╭──

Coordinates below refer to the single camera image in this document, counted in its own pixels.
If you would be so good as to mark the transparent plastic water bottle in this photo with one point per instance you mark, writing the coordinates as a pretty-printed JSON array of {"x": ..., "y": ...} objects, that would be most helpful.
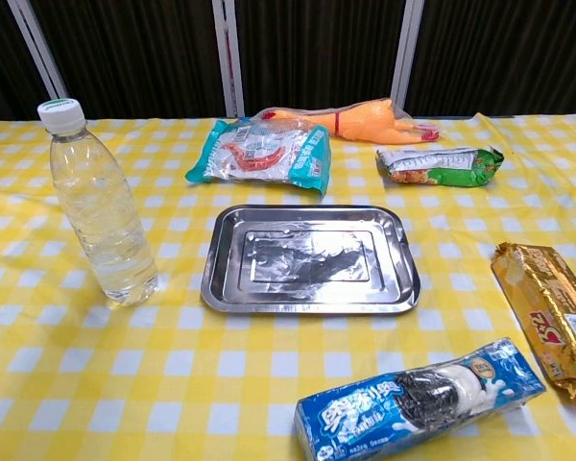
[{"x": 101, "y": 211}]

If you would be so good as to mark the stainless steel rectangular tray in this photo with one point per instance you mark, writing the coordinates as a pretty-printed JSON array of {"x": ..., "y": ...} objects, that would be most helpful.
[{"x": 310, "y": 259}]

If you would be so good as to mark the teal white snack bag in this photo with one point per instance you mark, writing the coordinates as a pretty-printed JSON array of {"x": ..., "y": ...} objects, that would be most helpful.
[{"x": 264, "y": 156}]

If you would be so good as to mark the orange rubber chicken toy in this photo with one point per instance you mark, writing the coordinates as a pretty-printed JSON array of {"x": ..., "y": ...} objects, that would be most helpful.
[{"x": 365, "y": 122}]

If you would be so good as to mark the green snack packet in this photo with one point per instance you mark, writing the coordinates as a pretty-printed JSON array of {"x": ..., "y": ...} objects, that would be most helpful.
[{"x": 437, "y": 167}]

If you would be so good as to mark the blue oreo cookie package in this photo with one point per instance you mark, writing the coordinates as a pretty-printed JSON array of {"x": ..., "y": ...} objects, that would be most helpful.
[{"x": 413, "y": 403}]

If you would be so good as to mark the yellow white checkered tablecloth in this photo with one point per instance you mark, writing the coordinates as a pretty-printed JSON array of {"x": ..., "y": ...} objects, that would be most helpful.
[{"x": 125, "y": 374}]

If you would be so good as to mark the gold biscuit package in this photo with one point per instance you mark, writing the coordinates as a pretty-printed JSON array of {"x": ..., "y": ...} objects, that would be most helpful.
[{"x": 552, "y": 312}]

╰──
╭──

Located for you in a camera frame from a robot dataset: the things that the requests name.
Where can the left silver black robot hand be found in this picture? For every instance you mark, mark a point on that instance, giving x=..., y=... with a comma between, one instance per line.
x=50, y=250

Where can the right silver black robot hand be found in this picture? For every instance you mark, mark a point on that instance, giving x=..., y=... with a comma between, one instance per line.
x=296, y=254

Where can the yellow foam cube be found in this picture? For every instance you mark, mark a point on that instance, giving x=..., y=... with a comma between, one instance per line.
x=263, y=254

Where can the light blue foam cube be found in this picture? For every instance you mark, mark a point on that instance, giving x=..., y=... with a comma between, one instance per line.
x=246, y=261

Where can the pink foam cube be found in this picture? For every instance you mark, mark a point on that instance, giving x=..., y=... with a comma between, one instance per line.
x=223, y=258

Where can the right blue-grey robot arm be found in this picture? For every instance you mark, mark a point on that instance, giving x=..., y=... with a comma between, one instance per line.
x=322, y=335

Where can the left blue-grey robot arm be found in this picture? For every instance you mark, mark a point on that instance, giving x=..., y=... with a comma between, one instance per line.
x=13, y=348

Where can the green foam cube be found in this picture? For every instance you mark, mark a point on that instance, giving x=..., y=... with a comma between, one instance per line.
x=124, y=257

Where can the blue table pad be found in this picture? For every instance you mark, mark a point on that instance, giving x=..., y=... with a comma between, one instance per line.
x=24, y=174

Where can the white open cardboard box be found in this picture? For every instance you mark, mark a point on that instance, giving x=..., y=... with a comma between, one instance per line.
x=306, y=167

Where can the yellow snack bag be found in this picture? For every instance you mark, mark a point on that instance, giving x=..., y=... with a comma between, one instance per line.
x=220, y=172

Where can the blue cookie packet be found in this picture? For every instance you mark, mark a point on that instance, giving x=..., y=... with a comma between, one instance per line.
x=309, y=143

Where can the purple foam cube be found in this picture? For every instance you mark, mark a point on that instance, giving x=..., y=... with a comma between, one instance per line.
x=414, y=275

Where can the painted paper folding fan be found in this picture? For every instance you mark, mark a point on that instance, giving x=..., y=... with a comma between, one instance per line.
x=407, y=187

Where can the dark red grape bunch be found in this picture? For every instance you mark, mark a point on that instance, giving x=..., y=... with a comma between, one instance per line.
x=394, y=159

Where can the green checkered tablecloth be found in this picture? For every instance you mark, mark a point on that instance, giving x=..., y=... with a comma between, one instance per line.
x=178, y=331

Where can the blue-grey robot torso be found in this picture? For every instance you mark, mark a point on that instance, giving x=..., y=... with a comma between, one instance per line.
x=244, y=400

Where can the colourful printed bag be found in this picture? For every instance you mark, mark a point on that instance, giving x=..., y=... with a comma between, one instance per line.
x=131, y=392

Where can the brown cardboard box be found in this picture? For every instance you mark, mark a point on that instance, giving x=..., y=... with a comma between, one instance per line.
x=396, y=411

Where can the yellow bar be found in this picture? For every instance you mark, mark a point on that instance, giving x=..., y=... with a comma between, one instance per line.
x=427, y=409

╰──

◆ Task description
Search the records for the word "camera" and copy every line where it occurs.

◆ Exercise response
Coordinates below refer to the single camera image in this document, counted in its own pixels.
Located for you in a camera frame from a robot dataset: the things that the requests name.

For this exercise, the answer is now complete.